*Work request*.
Start at the line below containing "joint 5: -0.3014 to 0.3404" and stop at the line containing "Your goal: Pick". Repeat every line of that stretch exactly, and nothing outside it.

*Records shown*.
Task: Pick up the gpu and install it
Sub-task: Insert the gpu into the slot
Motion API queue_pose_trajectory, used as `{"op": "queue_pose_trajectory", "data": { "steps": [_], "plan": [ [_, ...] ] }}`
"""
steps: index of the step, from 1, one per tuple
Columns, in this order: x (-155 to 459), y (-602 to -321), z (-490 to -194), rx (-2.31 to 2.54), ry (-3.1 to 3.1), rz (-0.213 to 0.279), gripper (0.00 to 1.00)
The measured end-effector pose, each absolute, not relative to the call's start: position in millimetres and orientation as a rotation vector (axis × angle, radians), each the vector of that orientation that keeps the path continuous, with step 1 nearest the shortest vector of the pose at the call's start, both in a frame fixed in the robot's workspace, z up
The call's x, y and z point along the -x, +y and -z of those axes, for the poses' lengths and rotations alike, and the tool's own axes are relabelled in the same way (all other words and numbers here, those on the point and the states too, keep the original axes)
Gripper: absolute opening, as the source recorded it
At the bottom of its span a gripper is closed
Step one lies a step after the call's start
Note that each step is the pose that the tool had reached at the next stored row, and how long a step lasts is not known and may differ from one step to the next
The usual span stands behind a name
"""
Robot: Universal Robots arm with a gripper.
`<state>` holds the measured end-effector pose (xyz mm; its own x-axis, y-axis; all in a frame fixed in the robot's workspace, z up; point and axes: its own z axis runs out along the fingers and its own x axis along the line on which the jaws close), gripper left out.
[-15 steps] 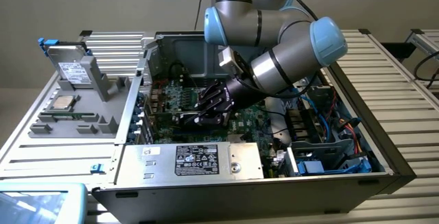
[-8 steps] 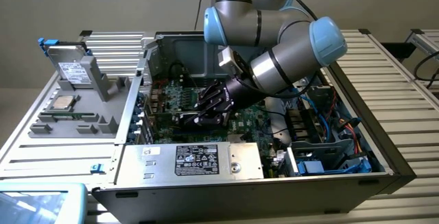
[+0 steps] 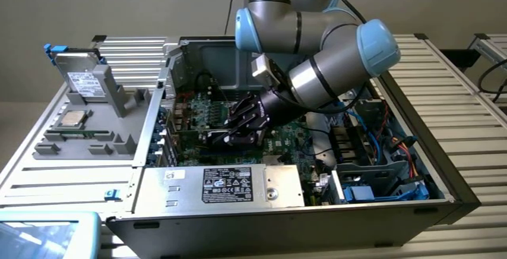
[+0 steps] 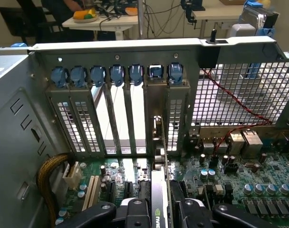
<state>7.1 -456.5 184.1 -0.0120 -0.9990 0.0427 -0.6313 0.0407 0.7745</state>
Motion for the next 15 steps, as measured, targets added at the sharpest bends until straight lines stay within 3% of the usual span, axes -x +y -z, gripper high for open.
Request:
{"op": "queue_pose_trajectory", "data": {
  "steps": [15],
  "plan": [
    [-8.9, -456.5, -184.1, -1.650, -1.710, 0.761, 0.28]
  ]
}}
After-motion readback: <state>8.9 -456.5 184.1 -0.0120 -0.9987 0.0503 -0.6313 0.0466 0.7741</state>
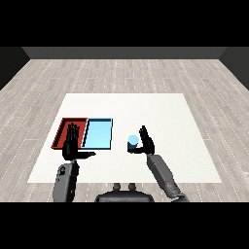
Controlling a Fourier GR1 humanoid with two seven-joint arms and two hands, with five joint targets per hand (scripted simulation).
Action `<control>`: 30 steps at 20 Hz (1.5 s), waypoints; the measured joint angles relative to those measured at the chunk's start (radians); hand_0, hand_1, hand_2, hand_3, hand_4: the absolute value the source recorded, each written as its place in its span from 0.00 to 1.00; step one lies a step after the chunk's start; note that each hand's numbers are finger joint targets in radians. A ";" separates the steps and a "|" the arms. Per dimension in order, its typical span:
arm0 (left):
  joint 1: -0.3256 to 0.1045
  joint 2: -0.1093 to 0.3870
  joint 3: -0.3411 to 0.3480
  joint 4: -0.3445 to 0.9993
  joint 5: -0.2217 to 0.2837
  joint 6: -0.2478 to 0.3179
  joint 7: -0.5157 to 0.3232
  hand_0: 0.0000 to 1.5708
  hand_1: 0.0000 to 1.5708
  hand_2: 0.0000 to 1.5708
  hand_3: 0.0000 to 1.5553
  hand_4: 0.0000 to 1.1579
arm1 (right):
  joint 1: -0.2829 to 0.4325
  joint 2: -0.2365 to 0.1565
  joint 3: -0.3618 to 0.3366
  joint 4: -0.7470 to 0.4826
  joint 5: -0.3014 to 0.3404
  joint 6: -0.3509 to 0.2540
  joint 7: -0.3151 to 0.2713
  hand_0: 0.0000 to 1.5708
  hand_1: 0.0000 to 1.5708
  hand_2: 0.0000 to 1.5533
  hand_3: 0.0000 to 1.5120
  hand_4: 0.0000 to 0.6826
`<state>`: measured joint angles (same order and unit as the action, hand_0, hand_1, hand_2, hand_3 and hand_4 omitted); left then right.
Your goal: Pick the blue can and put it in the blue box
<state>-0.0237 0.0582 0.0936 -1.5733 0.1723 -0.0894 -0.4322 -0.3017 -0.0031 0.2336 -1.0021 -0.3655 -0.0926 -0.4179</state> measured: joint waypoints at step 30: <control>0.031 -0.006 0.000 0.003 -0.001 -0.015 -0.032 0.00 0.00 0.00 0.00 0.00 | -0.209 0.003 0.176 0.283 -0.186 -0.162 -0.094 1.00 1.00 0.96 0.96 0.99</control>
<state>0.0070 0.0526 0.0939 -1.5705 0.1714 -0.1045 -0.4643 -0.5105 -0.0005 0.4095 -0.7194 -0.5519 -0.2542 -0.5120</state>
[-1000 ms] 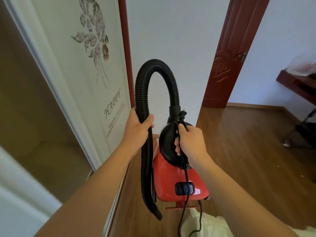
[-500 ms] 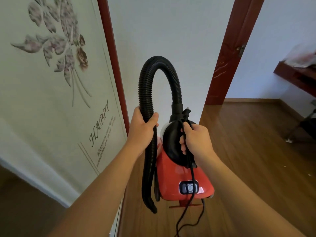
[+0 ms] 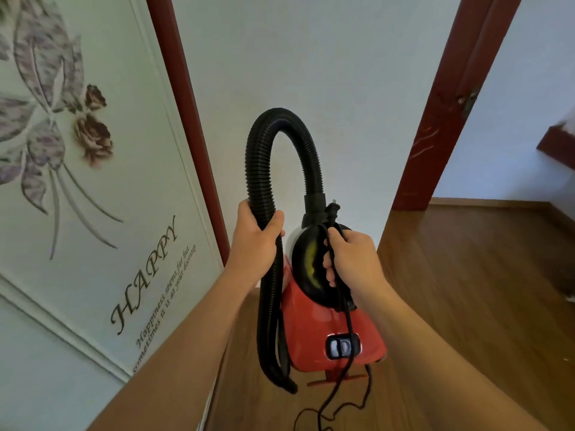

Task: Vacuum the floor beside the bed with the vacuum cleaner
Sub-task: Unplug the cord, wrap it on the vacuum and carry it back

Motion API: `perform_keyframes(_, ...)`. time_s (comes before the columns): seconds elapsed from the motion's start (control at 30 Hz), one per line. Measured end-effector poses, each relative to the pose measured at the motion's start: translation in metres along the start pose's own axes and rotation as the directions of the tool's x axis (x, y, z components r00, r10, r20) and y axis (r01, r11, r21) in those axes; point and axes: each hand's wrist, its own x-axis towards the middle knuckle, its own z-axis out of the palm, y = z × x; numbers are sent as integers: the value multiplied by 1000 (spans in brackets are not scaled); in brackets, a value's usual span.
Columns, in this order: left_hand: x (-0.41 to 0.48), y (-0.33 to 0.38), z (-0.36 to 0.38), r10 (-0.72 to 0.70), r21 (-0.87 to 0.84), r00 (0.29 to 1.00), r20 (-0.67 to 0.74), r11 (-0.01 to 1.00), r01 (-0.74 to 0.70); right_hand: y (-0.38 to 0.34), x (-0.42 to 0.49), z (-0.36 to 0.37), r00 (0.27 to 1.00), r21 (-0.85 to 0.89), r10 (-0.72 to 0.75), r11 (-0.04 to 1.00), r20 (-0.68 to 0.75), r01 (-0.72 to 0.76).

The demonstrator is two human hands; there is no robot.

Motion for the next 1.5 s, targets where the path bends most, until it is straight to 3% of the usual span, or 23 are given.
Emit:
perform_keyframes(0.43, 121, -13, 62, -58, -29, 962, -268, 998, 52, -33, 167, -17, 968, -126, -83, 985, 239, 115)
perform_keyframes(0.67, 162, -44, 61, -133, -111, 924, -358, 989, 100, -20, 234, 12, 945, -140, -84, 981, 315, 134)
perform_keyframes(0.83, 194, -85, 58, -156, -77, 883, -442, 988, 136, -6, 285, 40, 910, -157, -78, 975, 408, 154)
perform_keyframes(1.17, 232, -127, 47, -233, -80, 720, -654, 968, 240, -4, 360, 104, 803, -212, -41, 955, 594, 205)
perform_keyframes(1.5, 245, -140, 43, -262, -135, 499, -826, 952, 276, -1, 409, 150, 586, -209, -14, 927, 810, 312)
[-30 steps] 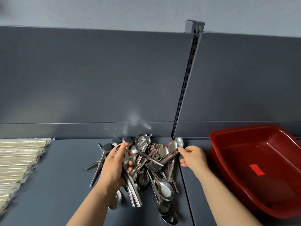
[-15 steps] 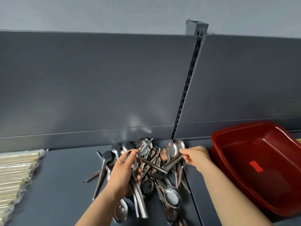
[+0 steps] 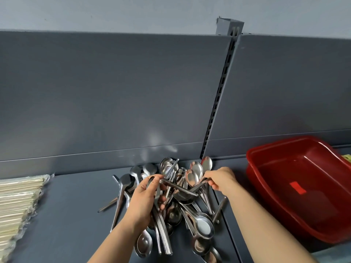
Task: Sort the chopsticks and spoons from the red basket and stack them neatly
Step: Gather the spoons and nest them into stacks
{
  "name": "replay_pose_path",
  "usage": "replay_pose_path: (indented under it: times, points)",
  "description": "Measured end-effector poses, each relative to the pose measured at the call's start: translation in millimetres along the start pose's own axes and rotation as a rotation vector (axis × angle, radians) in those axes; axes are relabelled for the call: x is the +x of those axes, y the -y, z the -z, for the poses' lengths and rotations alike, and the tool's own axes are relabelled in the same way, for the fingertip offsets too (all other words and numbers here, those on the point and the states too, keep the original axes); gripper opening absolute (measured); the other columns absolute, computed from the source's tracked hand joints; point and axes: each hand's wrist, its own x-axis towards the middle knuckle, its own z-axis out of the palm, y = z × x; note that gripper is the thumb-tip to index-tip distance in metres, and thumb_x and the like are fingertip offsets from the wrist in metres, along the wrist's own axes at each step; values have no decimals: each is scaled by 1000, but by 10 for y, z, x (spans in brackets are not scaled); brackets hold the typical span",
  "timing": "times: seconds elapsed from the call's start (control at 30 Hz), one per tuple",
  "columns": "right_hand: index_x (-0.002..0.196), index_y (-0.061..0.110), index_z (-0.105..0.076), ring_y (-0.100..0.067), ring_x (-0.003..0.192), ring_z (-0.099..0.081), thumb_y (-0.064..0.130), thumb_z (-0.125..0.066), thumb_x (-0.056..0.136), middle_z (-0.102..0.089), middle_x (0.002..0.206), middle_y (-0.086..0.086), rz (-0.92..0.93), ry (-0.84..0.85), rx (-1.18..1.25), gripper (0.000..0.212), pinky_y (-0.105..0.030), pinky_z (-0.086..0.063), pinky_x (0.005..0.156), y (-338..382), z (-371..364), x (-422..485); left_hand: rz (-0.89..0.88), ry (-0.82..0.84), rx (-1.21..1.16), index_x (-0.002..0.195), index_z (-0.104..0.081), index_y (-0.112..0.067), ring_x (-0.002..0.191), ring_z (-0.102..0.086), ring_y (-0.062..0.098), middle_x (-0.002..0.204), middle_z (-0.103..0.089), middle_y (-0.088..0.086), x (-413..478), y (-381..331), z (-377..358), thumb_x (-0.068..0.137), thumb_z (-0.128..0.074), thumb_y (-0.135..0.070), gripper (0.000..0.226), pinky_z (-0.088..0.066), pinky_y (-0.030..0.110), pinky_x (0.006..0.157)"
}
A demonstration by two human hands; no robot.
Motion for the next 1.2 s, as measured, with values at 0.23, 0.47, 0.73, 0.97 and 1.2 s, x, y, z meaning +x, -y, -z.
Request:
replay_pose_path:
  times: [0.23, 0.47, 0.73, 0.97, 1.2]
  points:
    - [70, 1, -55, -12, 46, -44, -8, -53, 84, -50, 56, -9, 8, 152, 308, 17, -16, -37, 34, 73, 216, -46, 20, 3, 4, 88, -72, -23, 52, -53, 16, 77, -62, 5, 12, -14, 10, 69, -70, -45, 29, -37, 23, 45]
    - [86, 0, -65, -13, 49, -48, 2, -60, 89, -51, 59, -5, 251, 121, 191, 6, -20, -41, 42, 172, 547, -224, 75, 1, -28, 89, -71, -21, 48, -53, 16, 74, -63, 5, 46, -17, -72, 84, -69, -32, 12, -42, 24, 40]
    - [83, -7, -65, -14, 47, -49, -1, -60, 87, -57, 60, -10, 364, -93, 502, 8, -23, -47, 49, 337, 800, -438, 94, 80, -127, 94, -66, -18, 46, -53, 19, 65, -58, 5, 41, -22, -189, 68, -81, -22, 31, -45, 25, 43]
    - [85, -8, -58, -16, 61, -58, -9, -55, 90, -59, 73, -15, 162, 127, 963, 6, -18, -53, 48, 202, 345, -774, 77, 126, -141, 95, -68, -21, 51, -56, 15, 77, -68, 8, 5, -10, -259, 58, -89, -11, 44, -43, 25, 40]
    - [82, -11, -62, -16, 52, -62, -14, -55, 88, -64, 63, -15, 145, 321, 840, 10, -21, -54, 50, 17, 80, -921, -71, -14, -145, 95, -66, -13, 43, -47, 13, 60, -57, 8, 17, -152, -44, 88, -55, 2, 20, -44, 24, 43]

*Reply*.
  joint 5: -0.3014 to 0.3404
  joint 6: -0.3509 to 0.2540
  joint 7: -0.3151 to 0.2713
  hand_0: 0.0000 to 1.5708
  hand_1: 0.0000 to 1.5708
  hand_2: 0.0000 to 1.5533
  hand_3: 0.0000 to 1.5120
  hand_4: 0.0000 to 0.6826
`<state>`: measured joint angles (same order and unit as the action, hand_0, hand_1, hand_2, hand_3 and hand_4 omitted); left then right.
Your goal: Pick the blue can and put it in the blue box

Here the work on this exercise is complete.